The third trigger is that I will I soon facilitate a plenary session at the biennial conference of WAFA. This event is significant to me personally and professionally. Nearly a decade has passed since I convened the first Women in Fire Fighting Conference in 2005, and eight years since I published Counting Women in the Australian Fire Services. As the WAFA Conference won't happen next year, for me the 2014 Conference is a significant milestone.

When the @UN_Women tweet first landed in my feed, I felt two simultaneous things. I felt tremendously proud of the achievements of Firefighter Danea Mines. I don't want to take away from her in any way. I also felt frustration and annoyance over three underlying issues that have nothing at all to do with Firefighter Mines. 

Firstly, it took 11 years for the NDNY to stop telling this firefighter, who is one of only a few female firefighters in this city, that the Calendar was for men only. Why was the media not gobsmacked about this ongoing evidence of sexism? Secondly, Firefighter Mines is referred to as "Miss March" by the Daily News, as if she is a winner of a beauty pageant. She deserves respect for her uniform! Thirdly, and most infuriating and complex, is the fact that firefighters continue to produce sexualised calendars portraying "hot and smoking" male firefighters- and presented in a way that finally, begrudgingly female firefighter has "made it" because she has joined calendar raunchiness. In no other proud uniformed or military service does this muscle-bound-hero-worshiping happen. It says to the world: to be a firefighter is to be buff young male and a hero. Melt. Swoon. 
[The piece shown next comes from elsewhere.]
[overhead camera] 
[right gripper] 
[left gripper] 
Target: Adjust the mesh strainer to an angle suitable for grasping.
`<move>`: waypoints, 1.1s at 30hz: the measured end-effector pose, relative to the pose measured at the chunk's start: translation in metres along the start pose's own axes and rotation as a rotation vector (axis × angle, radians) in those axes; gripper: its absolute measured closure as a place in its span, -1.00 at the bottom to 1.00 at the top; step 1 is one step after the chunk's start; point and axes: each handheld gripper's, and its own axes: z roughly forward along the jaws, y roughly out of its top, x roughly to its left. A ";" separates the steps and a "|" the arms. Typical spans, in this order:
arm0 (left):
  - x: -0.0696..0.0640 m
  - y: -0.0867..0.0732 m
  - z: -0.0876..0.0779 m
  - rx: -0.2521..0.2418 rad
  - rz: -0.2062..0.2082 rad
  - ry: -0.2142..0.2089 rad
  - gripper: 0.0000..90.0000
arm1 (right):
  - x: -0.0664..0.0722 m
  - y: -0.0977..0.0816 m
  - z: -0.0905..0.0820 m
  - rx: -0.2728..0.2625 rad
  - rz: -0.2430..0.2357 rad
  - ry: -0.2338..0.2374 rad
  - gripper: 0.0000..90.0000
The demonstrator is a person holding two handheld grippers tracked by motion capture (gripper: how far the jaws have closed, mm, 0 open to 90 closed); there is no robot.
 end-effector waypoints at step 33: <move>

I love the many firefighters I count as friends. I don't love aspects of firefighting culture that is at times misogynist, and continues to fall short of much needed cultural change. A modern fire services is about incredibly well trained fire fighters, making good decisions that aim to achieve no fatalities and no injuries. 

I don't love the persistent and continued use of firemen. Or phrases like you climb that ladder like a girl. I don't admire that I am supposed to be proud that one woman was allowed to make it. It's rubbish. 

In the Australian context, some important changes have happened recently. In 2014 the Department of Fire and Emergency Services in Western Australian released a brilliant campaign specific to women and Indigenous Australians. In NSW it is no longer unusual to see media images of female firefighters. 



We have grounds to be disappointed however. While the Australian Defence Force (ADF) partnered with the Human Rights Commission to investigate the treatment of women in it's ranks in 2012, we don't have a national picture of the treatment of women in the paid fire services [unlike the ADF fire services in Australia have state-by-state jurisdiction]. Like the ADF, military tribalism exists in the fire services. Unlike the ADF, this is not being studied, outed publicly, nor has a Commissioner come out, as Australia's Chief of Army Lieutenant General David Morrison did when he said: If being civil toward female soldiers and respecting their contributions to the service does not suit you, "then get out." 



The fact is, no state jurisdiction has publicly reported the state of affairs of the treatment of female firefighters. We also lack insight, and a national picture, of the treatment of male fire fighters - for example, the experience of bullying regardless of gender.

We lack insight from the perspective of the inside of jurisdictions. What we do know from my early studies, and those more recently, that some female firefighters (paid, volunteer and retained) tolerate, put up with, sometimes endure, mistreatment, sexism, marginalization and trivialization rather than calling it out. It doesn't matter if only some women are poorly treated because of gender. It should be a zero tolerance situation. We don't know in 2014 how many; nor do we know what those experiences are like. We can't congratulate progress in the absence of this information. 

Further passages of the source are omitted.